The Potential of N-Acetylcysteine for Treatment of Trichotillomania, Excoriation Disorder, Onychophagia, and Onychotillomania: An Updated Literature Review
Lee, D. K., & Lipner, S. R. (2022). The Potential of N-Acetylcysteine for Treatment of Trichotillomania, Excoriation Disorder, Onychophagia, and Onychotillomania: An Updated Literature Review. International journal of environmental research and public health, 19(11), 6370. https://doi.org/10.3390/ijerph19116370
Reposted with permission.
Background: Trichotillomania (TTM), excoriation disorder, onychophagia, and onychotillomania are categorized as body focused repetitive behavior (BFRB) disorders, causing damage to the skin, hair, and/or nails with clinically significant psychosocial consequences. Currently, there are no standardized treatments for these compulsive, self-induced disorders. Studies on treatment of these disorders using psychotropic drugs (i.e., selective serotonin reuptake inhibitors, tricyclic antidepressants, anticonvulsants) have shown variable efficacy. Recently, there is a growing interest in N-acetylcysteine (NAC) for treating BFRBs. NAC is a glutamate modulator that has shown promise in successfully reducing the compulsive behaviors in BFRB disorders. This article provides an updated review of the literature on the use of NAC in TTM, excoriation disorder, onychophagia, and onychotillomania.
Methods: Relevant articles were searched in the PubMed/MEDLINE database.
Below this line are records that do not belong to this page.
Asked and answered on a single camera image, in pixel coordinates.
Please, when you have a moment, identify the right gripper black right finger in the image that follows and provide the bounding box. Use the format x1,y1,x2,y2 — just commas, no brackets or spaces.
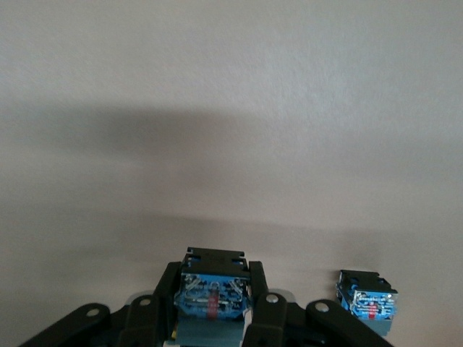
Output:
245,260,394,347

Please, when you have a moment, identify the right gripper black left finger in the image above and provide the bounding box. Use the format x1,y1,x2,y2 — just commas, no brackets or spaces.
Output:
17,262,182,347

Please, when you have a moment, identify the red push button switch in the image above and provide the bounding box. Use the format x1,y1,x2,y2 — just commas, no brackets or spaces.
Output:
173,247,253,347

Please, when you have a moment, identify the yellow push button switch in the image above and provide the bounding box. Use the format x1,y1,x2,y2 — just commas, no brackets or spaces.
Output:
335,269,399,338
Results: Twenty-four clinical trials, retrospective cohort studies, and case reports assessing the efficacy of NAC in TTM, excoriation disorder, and onychophagia were included. No studies for onychotillomania were found in our search.
Conclusions: Although NAC has proven successful for treatment of BFRB disorders, data is derived from few clinical trials and case reports assessing small numbers of patients. Larger studies with longer durations are needed to fully establish the efficacy of NAC in these disorders.
Keywords: BFRB; N-acetylcysteine; NAC; body focused repetitive behavior; excoriation disorder; hair pulling; onychophagia; onychotillomania; skin picking; trichotillomania.